A critical history of research on artificial societies‚ is framed in the context of the "Positivist Dispute" (Positivismusstreit) between Karl Popper and Theodor Adorno. Both criticized the methodology of descriptive statistics, arguing that such analysis is just “scientific mirroring.” This unresolved debate prefigures themes in contemporary research on “artificial societies‚” such as the limitations of descriptive methods, the concept of alternative pathways of historical development, and the relationship between the individual and the collective. It is argued that simulation models have enabled researchers to (implicitly) address Popper's and Adorno's concerns through a shift in perspective, from the behavior of systems comprised of homogeneous actors, to that of dynamical systems with heterogeneous actors.
artificial societies and the social sciences by j. stephen lansing
I was discussing Popper and Kuhn and Lakatos yesterday with some acquaintances... I've always been a big fan of Lakatos and Kuhn. Imre Lakatos is less well-known --- he was Karl Popper's protege, but he ultimately discovered major problems with Popper's philosophy of science. He tried to save Popper's overall idea of a demarcation criterion, but ultimately Popper himself felt that if Lakatos was correct, Popper's ideas would have to be discarded. In the end Lakatos ended up much closer to Popper's nemesis, Thomas Kuhn, as well as Feyerabend, with whom Lakatos shared a warm friendship and a friendly intellectual rivalry. Proofs and Refutations by Lakatos is a classic work.
synthetic zero discussion with mitsu hadeishi!
posted by kliuless at 7:19 AM on April 17, 2002


This article proves Wall Street is just like any table in Vegas: the only way you get out with your shirt still on your back is to walk away after a big score.

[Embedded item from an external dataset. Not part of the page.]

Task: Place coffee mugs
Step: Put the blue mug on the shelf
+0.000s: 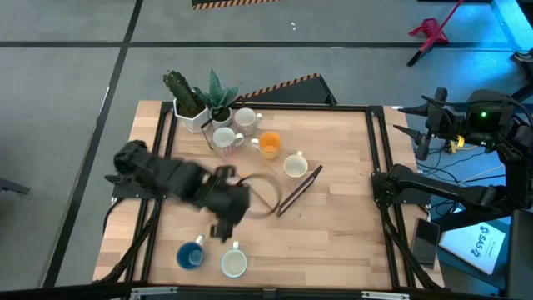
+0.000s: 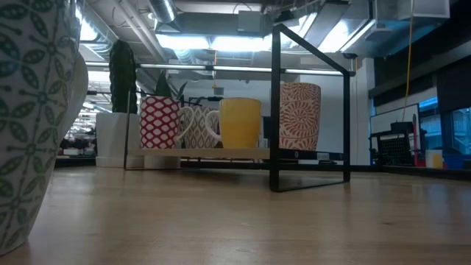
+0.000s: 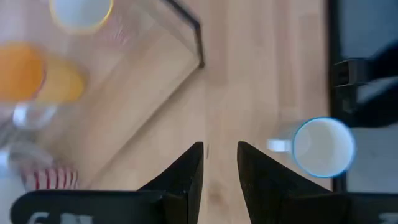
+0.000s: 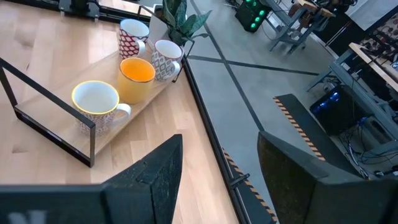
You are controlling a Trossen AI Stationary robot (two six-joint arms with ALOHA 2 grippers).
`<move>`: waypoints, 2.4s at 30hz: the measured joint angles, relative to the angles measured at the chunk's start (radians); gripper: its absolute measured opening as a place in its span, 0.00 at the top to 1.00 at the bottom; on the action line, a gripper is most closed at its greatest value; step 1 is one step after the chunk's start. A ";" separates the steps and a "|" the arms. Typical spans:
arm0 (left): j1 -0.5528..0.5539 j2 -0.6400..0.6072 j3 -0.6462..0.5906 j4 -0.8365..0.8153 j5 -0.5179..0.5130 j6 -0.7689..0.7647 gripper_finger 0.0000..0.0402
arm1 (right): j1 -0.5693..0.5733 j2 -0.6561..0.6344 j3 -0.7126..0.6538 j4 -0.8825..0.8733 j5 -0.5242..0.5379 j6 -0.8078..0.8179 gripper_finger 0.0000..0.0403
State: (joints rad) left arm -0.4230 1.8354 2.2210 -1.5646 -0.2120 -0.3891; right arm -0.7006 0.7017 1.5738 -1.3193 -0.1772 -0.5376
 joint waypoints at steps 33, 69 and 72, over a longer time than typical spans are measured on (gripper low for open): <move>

Popper, Feynman..... now where was the reference to David "we have no evidence the sun will rise tomorrow" Hume?
posted by junkbox at 1:56 PM on April 17, 2002


here you go :)
That picture, though, as the eighteenth-century Scottish philosopher David Hume had been the first to insist, was always haunted by a small, permanent ghost of uncertainty: no matter how many times the apple fell down, one could never be entirely certain that someday an apple might not fall up. In the textbook example, if the law was "All swans are white" you could count white swans for centuries but still not know that all swans were white, not for sure. This caveat—Hume's "problem of induction"—seemed to most working scientists, however, to be one of those insoluble philosophical difficulties that haunt the game without actually spoiling the party.